Art Levy | 11/15/2011

Jeffrey L. Martlew
"We try to be affordable. We try to stay in the bottom 10% to 20% in tuition costs."

— Jeffrey L. Martlew, associate dean,
Thomas M. Cooley Law Schoolt
[Photo: Thomas Gennara]

This summer, Michigan-based Thomas M. Cooley Law School purchased a 130,470-sq.-ft. building in Riverview and announced plans to open a campus by next summer. With more than 3,000 students at its four Michigan campuses, the non-profit Cooley, founded in 1972 by a group of lawyers and judges, is already the nation's biggest law school. Associate dean Jeffrey L. Martlew, a former circuit court chief judge in Michigan, will run the Florida campus, which will start offering night classes first, then regular classes by fall 2012. Eventually, Martlew expects Riverview enrollment to reach 700. Martlew, who got his law degree from Cooley more than 30 years ago, talks about the school and why it chose to expand to Florida:

» On Cooley's mission: "Our philosophy is if you have the basic ability to practice law, you ought to be given the opportunity to do that. We are an inclusive institution, not an exclusive institution. It's not like we let anybody in the door. We don't, but if you have the basic qualifications to matriculate through our program, if you have the ability to pass the Bar exam and be a good, competent lawyer, then we'll give you the opportunity to do that."

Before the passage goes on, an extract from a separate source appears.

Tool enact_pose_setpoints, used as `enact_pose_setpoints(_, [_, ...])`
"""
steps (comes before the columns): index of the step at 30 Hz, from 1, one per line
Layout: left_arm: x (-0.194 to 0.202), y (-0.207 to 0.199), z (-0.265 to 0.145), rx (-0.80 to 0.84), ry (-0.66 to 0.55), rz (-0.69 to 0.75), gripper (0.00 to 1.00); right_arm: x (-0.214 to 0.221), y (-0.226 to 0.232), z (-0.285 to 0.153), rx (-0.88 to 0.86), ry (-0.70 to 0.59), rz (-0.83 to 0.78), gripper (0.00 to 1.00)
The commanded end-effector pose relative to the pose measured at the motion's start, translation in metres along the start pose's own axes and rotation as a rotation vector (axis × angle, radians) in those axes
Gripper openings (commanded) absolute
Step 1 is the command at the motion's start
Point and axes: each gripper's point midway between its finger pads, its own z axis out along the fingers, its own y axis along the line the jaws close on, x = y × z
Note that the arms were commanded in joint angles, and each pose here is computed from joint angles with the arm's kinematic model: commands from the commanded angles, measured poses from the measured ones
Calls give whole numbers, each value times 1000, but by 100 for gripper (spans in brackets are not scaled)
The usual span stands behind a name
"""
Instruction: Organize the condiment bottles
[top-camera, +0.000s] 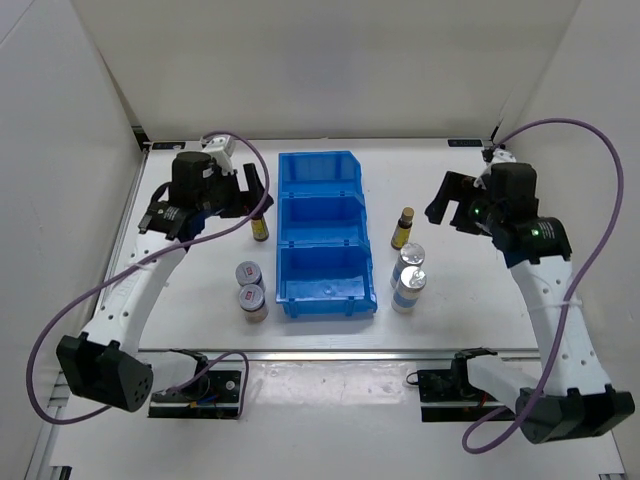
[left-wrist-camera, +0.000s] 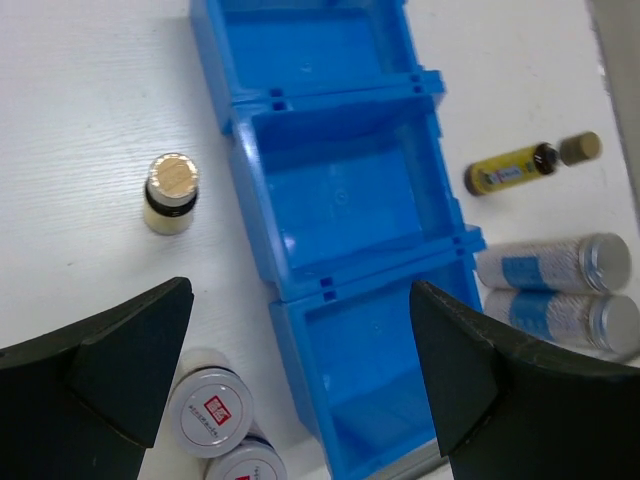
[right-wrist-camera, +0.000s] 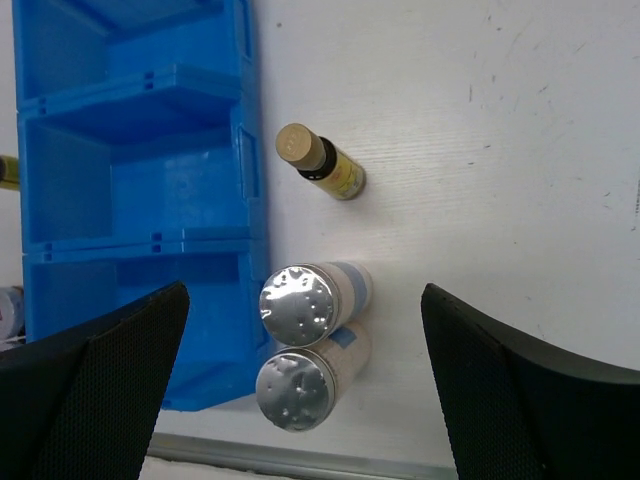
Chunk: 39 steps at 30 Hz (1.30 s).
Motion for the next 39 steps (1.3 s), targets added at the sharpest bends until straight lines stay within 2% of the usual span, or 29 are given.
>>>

» On the curriculum: "Part of our niche is practical legal skills. We put a real focus on skills, knowledge and ethics. We tell our students that when you graduate from Cooley Law School, you'll not only know the law, you'll know how to practice the law."

» On the perceived glut of attorneys: "Do we need more lawyers? The long-term answer to that question is yes. Everyone is hurting right now, so certainly that is having some effect on the legal community, but we view that as a short-term blip. Also, if you look at the statistics from the U.S. Department of Labor, the most recent ones available, the unemployment rate for attorneys in the U.S. is 1.5%. The only professions that have a lower unemployment rate are those in the medical field."

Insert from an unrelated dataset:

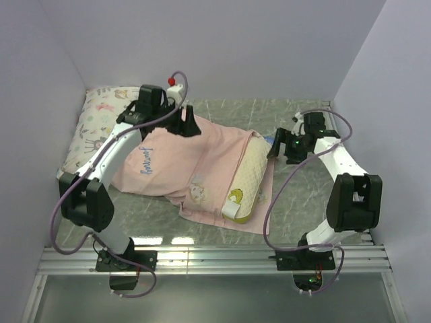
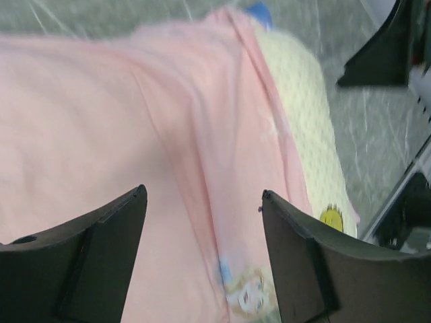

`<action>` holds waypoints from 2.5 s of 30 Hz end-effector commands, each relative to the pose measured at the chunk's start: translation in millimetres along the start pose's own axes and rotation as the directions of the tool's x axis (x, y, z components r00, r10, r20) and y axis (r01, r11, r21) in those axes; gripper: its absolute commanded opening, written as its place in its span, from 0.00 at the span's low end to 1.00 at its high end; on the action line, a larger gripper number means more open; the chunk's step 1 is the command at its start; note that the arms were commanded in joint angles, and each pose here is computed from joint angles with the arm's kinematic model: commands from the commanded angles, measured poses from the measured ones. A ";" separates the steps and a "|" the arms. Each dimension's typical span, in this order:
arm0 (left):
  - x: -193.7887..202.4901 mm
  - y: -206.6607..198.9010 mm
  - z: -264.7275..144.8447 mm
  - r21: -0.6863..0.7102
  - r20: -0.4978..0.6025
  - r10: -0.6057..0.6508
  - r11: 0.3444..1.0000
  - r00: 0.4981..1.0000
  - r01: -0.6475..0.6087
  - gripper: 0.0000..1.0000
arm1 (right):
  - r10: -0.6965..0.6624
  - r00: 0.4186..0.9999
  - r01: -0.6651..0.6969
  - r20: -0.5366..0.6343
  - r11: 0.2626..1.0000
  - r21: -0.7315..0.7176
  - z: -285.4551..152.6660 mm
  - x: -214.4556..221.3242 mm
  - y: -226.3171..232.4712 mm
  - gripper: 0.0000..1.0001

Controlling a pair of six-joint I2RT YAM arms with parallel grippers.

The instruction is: Put the pillow into the pillowcase

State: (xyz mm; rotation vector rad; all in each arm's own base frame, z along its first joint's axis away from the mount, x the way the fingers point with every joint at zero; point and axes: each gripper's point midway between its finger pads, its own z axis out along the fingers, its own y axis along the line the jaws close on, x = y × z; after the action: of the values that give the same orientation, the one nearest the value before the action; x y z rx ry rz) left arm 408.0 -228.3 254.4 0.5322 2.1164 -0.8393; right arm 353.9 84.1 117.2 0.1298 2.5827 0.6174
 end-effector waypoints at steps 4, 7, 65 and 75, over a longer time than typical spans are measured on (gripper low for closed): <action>96.8 13.6 -30.3 -0.077 -0.176 -0.052 0.996 0.983 0.039 0.74 | 0.056 0.988 -0.069 -0.141 0.994 -0.088 -39.7 34.1 -13.9 1.00; 137.0 9.2 -38.8 -0.078 -0.218 -0.093 0.994 0.971 0.078 0.75 | 0.034 0.969 -0.109 -0.246 0.949 -0.295 -45.0 69.0 36.3 1.00; 199.4 -115.6 12.1 0.478 -0.190 0.248 0.869 0.950 -0.131 0.00 | 0.201 0.945 -0.322 -0.260 0.724 -0.610 6.6 50.2 135.1 0.00; 210.8 -288.5 -22.0 0.840 -0.295 0.378 0.541 0.878 0.050 0.00 | 0.323 0.907 -0.417 -0.272 0.782 -0.462 76.7 65.3 122.2 0.00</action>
State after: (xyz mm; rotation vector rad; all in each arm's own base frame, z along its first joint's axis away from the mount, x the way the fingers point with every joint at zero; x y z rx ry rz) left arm 130.8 -395.2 171.0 1.4303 1.9882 -1.4507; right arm 313.6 225.1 102.0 0.4198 2.4689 1.6437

» On choosing Florida to open its fifth campus: "It wasn't like we threw a dart at a map. There were a couple of things that went into it. One is the greater Tampa Bay area has a population of over 4 million people with only one law school (Stetson University in Gulfport). That in itself made it an attractive area because there is a large base of potential law students there. The other main factor is that, aside from the state of Michigan, we draw more students from Florida than any other state. It's the second-largest state behind Michigan in alumni base. We have a lot of contacts in Florida because we routinely send a lot of students down there to intern in law offices or clerk for judges."

» On how students pay: "We try to be affordable. We try to stay in the bottom 10% to 20% in tuition costs. Depending on your undergrad GPA and LSAT score, you can get anywhere from a 25% to a 100% scholarship. Almost 50% of all Cooley students are getting at least some scholarship money." (Cooley's tuition is $30,644 per year, according to U.S. News & World Report's 2011 best law schools list. Stetson's law school tuition is $33,220, according to the magazine.)

» On his move from Lansing to Tampa Bay: "Have you ever spent a winter in Michigan? I've spent 60 of them, and that's enough."